#### WORK REQUIRED:
Exactly reproduce the lines from the line that has "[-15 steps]" down to the last line of the entries, inclusive.

#### GIVEN DATA:
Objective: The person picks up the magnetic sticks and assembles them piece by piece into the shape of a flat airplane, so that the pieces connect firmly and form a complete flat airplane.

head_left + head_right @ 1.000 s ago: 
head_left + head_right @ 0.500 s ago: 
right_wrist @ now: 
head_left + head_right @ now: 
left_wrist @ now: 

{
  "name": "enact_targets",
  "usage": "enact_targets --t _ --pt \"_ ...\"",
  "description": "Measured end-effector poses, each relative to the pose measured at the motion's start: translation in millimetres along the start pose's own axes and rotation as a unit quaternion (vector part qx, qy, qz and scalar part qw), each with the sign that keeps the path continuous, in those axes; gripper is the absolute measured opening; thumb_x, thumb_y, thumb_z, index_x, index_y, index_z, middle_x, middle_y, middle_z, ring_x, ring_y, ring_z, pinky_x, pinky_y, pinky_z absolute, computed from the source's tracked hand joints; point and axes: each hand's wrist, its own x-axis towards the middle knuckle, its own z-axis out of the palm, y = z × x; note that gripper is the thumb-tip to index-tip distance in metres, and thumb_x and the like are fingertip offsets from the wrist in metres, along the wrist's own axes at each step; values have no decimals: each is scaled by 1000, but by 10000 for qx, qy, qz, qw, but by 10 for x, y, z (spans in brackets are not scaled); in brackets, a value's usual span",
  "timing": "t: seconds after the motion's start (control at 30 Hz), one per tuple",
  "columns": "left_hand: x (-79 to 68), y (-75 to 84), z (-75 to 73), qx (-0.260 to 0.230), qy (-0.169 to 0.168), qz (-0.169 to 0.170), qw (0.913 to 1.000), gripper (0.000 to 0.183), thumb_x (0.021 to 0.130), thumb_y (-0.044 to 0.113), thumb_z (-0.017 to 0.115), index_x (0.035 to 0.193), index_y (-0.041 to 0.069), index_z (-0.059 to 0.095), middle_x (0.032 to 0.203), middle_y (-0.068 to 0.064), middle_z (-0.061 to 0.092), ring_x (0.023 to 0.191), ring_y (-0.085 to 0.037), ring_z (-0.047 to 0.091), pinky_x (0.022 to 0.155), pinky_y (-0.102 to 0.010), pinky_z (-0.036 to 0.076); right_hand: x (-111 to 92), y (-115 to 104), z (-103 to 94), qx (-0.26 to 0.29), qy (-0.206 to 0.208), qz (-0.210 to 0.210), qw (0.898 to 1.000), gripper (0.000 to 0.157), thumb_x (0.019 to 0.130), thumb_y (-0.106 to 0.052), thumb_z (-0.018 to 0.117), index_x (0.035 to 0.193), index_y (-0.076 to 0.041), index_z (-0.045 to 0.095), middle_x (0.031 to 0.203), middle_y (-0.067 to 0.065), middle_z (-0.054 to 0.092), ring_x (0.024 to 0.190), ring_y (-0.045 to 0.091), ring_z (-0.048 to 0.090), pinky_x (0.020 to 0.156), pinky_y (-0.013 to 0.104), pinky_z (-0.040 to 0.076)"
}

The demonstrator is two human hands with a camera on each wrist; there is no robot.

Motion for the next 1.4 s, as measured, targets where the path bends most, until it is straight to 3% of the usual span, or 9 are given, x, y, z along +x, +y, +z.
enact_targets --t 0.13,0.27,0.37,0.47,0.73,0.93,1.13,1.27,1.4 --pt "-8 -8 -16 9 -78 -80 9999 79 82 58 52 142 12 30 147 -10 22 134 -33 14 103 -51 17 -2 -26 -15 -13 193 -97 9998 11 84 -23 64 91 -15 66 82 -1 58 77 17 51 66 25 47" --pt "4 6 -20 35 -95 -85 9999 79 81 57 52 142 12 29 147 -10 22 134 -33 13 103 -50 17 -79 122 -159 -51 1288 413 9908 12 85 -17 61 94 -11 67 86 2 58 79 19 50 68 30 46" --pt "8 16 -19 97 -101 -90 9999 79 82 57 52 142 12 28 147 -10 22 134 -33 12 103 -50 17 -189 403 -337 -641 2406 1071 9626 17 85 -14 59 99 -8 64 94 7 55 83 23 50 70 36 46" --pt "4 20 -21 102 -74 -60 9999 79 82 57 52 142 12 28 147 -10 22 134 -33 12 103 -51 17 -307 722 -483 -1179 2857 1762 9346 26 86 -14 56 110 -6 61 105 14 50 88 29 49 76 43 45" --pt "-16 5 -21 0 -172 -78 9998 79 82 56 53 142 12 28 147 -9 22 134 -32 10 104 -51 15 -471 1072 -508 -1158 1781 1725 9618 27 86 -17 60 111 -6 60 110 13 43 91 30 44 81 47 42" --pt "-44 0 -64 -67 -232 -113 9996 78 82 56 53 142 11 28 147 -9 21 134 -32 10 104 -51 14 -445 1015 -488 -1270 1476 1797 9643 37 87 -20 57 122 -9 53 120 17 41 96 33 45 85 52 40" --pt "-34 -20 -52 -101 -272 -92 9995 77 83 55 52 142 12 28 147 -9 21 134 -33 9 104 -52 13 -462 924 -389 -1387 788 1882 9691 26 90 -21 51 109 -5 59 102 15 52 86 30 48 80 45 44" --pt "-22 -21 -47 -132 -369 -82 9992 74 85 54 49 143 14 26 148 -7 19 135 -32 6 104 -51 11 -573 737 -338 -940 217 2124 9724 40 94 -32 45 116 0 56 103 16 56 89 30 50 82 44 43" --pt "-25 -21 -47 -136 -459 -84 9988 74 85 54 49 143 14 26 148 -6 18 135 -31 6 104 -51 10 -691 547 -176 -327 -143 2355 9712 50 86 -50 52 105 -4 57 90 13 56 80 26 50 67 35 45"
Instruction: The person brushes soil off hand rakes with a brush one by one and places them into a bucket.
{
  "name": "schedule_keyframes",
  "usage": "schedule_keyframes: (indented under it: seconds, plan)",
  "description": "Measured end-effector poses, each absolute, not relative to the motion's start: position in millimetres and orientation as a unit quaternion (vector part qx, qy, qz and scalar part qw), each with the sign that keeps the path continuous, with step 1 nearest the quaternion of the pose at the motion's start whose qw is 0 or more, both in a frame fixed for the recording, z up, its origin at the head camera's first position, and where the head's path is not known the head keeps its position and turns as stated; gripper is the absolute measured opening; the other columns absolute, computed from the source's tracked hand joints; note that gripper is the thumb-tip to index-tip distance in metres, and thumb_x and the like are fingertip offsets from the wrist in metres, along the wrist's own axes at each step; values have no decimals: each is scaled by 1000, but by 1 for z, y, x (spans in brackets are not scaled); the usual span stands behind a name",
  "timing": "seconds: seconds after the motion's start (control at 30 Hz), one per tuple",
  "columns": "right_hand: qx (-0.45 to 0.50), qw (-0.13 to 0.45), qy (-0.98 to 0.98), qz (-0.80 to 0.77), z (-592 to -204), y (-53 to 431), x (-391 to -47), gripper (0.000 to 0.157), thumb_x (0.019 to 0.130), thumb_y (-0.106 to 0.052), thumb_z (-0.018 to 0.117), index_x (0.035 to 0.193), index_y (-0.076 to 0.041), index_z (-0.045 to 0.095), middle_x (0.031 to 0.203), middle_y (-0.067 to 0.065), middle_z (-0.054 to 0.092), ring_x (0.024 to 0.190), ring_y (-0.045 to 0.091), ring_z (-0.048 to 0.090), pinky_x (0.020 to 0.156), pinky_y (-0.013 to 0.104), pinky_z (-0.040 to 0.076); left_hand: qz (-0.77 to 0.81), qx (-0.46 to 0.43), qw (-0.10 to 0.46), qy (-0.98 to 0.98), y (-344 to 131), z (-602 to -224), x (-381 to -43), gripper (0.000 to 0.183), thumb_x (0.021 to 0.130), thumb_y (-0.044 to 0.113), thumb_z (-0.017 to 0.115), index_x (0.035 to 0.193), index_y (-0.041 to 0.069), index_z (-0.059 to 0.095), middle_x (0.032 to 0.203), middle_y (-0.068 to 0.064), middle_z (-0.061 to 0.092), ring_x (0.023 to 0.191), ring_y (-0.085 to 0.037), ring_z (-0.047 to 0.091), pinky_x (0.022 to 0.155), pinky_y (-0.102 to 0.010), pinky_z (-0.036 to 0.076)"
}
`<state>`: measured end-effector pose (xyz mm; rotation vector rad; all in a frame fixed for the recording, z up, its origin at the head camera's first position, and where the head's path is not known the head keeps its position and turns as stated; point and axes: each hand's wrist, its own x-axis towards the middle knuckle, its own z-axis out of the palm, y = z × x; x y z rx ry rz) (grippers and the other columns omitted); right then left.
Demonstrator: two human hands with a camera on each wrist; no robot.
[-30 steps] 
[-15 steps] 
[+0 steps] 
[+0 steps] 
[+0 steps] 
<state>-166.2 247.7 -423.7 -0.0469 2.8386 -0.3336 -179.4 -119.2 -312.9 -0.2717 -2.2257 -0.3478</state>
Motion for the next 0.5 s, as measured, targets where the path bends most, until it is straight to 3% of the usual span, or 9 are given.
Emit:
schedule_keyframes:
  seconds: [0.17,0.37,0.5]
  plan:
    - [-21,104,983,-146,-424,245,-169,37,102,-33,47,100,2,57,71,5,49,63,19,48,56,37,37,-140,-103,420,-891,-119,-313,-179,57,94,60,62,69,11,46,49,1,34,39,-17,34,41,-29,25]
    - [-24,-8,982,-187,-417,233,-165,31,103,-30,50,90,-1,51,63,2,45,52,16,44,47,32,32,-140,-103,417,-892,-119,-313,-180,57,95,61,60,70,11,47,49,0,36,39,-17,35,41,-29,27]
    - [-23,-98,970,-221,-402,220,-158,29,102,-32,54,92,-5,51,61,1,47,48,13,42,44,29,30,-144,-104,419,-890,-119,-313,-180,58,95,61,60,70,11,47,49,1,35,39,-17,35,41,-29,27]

#### COMPLETED EXERCISE:
[-15 steps] 
[+0 steps] 
[+0 steps] 
[+0 steps] 
<state>-166.2 247.7 -423.7 -0.0469 2.8386 -0.3336 -179.4 -119.2 -312.9 -0.2717 -2.2257 -0.3478</state>
Motion for the next 0.5 s, as measured, targets where the path bends most, until it is straight to 3% of the usual span, or 9 are given.
Emit:
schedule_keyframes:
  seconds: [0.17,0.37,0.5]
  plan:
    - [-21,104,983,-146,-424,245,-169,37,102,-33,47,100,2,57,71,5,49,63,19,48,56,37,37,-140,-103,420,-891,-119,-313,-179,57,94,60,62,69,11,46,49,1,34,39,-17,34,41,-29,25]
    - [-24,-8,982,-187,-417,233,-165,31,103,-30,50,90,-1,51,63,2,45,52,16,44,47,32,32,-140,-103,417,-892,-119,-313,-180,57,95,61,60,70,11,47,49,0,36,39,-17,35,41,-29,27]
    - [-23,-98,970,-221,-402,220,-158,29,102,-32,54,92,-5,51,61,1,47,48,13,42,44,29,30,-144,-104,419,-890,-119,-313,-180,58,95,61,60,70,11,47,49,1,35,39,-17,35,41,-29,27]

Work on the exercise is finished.